The article is comparing Indian food to food that was only eaten by the European elite. I don’t think it’s an apples to apples comparison. It does give us a history of western food as we eat it today. Lots of good food history comes from the haute cuisine of the 1700s to early 1900s.



You're thinking in hundreds of years, while I'm talking in the tens of thousands of years.

We know that neanderthals ate a diet that consisted of 80% or more meat, while humans had a much more varied diet. We also know that neanderthals did contribute to European human DNA. A genetic affinity toward the taste of meat it certainly a reasonable thesis.


Tens of thousands of years? Give us proof that even 200 years ago Europeans ate more meat than Asians as you claim.


I'm not going to wade into this petty European vs Asian pissing contest but I'll offer that there was plenty of meat in the Viking diet (roughly 700-1100).
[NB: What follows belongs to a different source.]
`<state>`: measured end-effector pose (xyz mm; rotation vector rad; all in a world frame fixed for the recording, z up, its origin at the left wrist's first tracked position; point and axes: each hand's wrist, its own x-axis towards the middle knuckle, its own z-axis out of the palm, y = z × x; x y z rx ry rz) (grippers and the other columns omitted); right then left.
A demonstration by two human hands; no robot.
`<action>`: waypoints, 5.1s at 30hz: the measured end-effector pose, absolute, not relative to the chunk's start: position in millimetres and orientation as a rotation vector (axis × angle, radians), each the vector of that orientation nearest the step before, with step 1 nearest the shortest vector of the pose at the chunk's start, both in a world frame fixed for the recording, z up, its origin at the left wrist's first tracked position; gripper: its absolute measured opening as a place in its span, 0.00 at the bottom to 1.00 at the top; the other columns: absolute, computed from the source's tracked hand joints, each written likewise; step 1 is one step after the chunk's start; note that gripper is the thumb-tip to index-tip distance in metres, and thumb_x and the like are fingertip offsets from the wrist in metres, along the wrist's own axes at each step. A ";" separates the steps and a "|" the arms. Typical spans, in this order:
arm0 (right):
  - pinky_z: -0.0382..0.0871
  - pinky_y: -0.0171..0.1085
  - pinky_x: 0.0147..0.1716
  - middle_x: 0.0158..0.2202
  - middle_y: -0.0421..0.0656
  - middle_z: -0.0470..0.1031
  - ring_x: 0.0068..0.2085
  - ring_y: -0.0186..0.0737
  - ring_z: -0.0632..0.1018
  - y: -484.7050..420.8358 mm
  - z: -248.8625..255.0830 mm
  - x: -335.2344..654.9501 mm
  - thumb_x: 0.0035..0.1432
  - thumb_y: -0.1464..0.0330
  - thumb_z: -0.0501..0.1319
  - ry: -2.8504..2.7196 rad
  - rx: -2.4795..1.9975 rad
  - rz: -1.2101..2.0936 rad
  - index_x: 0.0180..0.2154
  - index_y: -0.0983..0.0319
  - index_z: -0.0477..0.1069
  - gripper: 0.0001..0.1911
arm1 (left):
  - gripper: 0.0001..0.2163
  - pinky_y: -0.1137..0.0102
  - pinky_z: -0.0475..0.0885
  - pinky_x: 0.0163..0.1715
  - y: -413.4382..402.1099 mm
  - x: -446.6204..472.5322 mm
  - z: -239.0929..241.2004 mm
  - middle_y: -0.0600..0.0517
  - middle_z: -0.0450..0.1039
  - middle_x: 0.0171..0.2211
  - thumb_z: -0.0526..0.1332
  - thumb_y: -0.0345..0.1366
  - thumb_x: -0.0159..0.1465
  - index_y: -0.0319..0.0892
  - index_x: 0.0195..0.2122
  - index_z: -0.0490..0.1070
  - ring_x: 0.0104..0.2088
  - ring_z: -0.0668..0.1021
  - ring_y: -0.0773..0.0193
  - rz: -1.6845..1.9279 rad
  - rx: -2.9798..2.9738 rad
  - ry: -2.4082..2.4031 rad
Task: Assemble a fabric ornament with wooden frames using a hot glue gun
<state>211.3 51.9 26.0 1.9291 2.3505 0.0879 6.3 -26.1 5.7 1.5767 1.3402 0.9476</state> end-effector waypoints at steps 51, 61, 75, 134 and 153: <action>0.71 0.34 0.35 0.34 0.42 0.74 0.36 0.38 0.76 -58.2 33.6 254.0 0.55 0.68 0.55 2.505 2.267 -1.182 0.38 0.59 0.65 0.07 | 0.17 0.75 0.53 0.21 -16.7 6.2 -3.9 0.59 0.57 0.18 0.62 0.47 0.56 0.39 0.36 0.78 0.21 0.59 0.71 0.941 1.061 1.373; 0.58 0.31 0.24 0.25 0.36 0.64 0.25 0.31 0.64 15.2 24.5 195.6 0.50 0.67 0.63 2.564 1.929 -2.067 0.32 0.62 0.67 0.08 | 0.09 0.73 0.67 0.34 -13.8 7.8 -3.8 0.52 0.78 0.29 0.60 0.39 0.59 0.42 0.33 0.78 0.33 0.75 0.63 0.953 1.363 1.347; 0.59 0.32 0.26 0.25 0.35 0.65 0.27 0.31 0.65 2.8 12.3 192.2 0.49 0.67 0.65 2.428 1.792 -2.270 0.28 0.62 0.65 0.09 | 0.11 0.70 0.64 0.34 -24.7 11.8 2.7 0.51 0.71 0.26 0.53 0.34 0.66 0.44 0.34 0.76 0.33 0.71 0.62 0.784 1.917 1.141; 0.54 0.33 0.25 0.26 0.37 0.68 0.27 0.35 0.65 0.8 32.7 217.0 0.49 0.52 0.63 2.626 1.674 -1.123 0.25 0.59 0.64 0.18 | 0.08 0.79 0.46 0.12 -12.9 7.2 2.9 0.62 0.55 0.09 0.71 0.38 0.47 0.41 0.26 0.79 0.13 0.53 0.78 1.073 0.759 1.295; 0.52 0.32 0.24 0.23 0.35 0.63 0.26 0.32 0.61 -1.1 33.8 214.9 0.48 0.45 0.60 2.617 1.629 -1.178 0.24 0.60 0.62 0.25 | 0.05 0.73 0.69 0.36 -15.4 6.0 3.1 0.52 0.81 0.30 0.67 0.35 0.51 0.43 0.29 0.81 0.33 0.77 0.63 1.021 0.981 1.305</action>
The difference is that Asia has had intense centralized agricultural economies for something like 6,000+ years while (north/west) Europe was primarily pastoral until around the Roman empire.


Agriculture spread throughout Europe during the Neolithic, like the rest of the Mediterranean basin (and possibly towards India), and brought along massive deforestation and demographic growth. Those were deeply agriculture-centric societies far before the Indo-Europeans came around, not even mentioning Romans.

And in what parallel universe agriculture was centralized in Asia in 4000 BC ?

The big advantage of Asia was double or even triple crops.


It took a long time for agriculture to spread. Crops that work in a Mediterranean climate do not work in Northern Europe. You have to breed new varieties. That can take hundreds to thousands of years. Heck, it’s still hard to grow certain kinds of fruit up here in the rainy parts of Oregon and we know how genetics and inheritance work.


and it wasn't too long before that when we hunted the megafauna out of existence... probably took us a while, too. Orders of magnitude more time than the duration of agriculture.


When they talk about rich meaty Indian curries, that was the food of the elite as well.